1) Create a table root (TimeSeriesTable.create) 2) Write a tiny Parquet segment (toy data) 3) Append it (append_parquet) 4) Create a SQL session (Session) 5) Register the table (register_tstable) 6) Query (Session.sql) → pyarrow.Table

The full example below is the exact code used in docs (kept in sync with the repo):

from __future__ import annotations

from pathlib import Path

import pyarrow as pa
import pyarrow.parquet as pq

import timeseries_table_format as ttf


def _write_tiny_prices_parquet(path: Path) -> None:
    table = pa.table(
        {
            "ts": pa.array(
                [0, 3_600 * 1_000_000, 7_200 * 1_000_000],
                type=pa.timestamp("us"),
            ),
            "symbol": pa.array(["NVDA", "NVDA", "NVDA"], type=pa.string()),
            "close": pa.array([10.0, 20.0, 30.0], type=pa.float64()),
        }
    )
    pq.write_table(table, str(path))


def run(*, table_root: Path) -> pa.Table:
    table_root.mkdir(parents=True, exist_ok=True)

    tbl = ttf.TimeSeriesTable.create(
        table_root=str(table_root),
        time_column="ts",
        bucket="1h",
        entity_columns=["symbol"],
        timezone=None,
    )

    seg_path = table_root / "incoming" / "prices.parquet"
    seg_path.parent.mkdir(parents=True, exist_ok=True)
    _write_tiny_prices_parquet(seg_path)

    tbl.append_parquet(str(seg_path))

    sess = ttf.Session()
    sess.register_tstable("prices", str(table_root))

    return sess.sql(
        """
        select ts, symbol, close
        from prices
        order by ts
        """
    )


def main() -> None:
    out = run(table_root=Path("./my_table"))
    print(out)


if __name__ == "__main__":
    main()

What happens in the example?

Create a table

TimeSeriesTable.create(...) initializes a table root directory and writes initial metadata.

entity_columns explained

entity_columns=["symbol"] tells the table that coverage is tracked per symbol independently. That means AAPL at 10:00 and NVDA at 10:00 are considered separate coverage — appending data for one symbol never blocks appends for a different symbol in the same time window.

Append a Parquet segment

append_parquet(...) adds the Parquet file as a new segment.

By default, if the Parquet file is outside the table root, it is copied under the table root before being committed (so the table is self-contained on disk).
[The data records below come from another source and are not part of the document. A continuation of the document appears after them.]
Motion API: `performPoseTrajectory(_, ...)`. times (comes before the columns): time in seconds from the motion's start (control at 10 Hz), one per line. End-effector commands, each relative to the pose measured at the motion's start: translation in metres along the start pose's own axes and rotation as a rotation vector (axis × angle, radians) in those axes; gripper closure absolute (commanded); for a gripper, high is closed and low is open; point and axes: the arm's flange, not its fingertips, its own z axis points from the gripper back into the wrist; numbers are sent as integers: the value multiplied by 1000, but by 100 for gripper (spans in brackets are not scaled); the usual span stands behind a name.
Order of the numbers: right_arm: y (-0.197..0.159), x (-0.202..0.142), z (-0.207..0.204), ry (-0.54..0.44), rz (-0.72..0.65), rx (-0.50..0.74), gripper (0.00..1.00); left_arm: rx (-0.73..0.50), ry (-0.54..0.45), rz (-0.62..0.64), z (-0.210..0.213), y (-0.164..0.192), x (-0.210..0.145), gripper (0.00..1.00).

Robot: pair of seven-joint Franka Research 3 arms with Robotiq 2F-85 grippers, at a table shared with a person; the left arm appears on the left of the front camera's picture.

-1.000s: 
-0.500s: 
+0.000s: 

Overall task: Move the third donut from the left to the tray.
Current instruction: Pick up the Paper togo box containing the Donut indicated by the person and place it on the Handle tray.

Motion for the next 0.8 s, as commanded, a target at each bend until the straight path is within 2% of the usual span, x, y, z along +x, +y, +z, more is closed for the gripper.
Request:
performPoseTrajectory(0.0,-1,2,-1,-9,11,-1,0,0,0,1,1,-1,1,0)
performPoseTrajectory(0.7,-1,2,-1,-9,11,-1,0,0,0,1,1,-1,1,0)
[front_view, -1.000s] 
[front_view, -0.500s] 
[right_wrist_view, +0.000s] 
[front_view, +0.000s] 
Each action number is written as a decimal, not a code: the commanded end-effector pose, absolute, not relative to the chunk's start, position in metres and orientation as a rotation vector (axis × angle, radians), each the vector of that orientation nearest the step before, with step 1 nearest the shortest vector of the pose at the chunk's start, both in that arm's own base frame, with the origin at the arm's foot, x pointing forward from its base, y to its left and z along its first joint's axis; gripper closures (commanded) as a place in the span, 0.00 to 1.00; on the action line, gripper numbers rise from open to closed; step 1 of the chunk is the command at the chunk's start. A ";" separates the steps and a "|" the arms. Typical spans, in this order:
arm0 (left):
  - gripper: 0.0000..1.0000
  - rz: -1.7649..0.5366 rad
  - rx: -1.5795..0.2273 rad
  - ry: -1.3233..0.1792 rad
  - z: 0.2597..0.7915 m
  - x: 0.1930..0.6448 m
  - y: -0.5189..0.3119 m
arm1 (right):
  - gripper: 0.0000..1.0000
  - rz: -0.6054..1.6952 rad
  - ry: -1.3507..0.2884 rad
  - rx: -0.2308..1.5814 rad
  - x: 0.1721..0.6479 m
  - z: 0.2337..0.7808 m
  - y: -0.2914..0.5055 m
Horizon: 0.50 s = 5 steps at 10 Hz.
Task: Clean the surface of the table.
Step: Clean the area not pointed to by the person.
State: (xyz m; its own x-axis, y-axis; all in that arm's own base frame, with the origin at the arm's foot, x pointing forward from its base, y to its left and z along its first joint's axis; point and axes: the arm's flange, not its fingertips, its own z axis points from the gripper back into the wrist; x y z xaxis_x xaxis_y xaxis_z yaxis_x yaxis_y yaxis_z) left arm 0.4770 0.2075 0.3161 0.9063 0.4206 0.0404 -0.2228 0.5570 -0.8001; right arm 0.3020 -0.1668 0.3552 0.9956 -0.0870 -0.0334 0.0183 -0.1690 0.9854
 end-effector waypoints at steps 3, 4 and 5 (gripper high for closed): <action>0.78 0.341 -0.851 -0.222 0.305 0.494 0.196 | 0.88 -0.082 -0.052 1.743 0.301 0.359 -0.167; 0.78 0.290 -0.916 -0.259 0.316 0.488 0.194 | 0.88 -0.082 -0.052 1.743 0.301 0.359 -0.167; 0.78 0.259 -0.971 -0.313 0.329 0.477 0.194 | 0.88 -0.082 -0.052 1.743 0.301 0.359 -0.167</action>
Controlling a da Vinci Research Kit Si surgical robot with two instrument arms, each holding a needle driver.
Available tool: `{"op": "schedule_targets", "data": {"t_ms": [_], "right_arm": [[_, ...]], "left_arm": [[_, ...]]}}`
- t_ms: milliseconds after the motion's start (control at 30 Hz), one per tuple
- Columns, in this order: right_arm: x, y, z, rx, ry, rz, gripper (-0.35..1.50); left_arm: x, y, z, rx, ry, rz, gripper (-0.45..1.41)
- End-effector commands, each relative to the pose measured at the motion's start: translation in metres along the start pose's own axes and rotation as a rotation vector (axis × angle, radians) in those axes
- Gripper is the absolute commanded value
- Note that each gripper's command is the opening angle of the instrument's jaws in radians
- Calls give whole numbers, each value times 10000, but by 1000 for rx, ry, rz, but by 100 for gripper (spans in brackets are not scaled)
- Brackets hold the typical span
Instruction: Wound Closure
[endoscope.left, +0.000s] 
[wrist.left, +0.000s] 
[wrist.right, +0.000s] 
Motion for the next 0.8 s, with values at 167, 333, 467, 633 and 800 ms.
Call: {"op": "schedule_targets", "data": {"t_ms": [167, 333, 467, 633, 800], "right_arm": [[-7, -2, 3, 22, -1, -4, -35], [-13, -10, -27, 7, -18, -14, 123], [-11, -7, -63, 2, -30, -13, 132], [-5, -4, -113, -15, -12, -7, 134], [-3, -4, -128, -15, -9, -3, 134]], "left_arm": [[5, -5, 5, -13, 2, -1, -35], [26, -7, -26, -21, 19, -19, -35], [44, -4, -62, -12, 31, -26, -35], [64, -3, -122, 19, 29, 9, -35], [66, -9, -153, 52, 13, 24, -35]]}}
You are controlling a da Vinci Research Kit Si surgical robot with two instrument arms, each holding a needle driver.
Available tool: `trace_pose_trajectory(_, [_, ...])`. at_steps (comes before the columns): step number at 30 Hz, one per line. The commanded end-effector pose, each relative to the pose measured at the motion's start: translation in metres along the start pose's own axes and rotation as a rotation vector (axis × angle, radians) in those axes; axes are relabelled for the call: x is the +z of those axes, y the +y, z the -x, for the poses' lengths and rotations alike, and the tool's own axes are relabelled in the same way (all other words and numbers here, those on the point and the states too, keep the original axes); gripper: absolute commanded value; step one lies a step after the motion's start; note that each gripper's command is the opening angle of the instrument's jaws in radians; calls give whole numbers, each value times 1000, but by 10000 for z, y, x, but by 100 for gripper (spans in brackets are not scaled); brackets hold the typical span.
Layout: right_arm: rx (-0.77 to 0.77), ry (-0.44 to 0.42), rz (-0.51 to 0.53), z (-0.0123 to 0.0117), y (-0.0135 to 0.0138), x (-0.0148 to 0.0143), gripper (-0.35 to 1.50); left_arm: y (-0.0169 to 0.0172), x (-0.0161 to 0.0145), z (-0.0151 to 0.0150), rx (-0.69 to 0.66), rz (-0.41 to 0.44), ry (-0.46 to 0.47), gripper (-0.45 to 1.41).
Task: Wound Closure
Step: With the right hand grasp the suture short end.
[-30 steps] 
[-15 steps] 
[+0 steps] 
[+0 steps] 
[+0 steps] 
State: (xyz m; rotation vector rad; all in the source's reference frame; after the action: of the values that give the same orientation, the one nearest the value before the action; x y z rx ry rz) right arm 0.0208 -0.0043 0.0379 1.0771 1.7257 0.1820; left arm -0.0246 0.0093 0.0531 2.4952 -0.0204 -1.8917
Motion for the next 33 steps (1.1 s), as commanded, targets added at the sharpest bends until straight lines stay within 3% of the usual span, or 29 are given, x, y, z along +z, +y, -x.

What happens if you run this twice?

If you run the example a second time against the same table root, append_parquet(...) will raise CoverageOverlapError. That's intentional — the table already has coverage for those hour buckets, so it refuses to re-ingest the same window. This is the overlap detection working as designed.

To reset for experimentation, delete the table root directory and start fresh.

Query with SQL

Session is a DataFusion-backed SQL session. You register a table under a name and then query it.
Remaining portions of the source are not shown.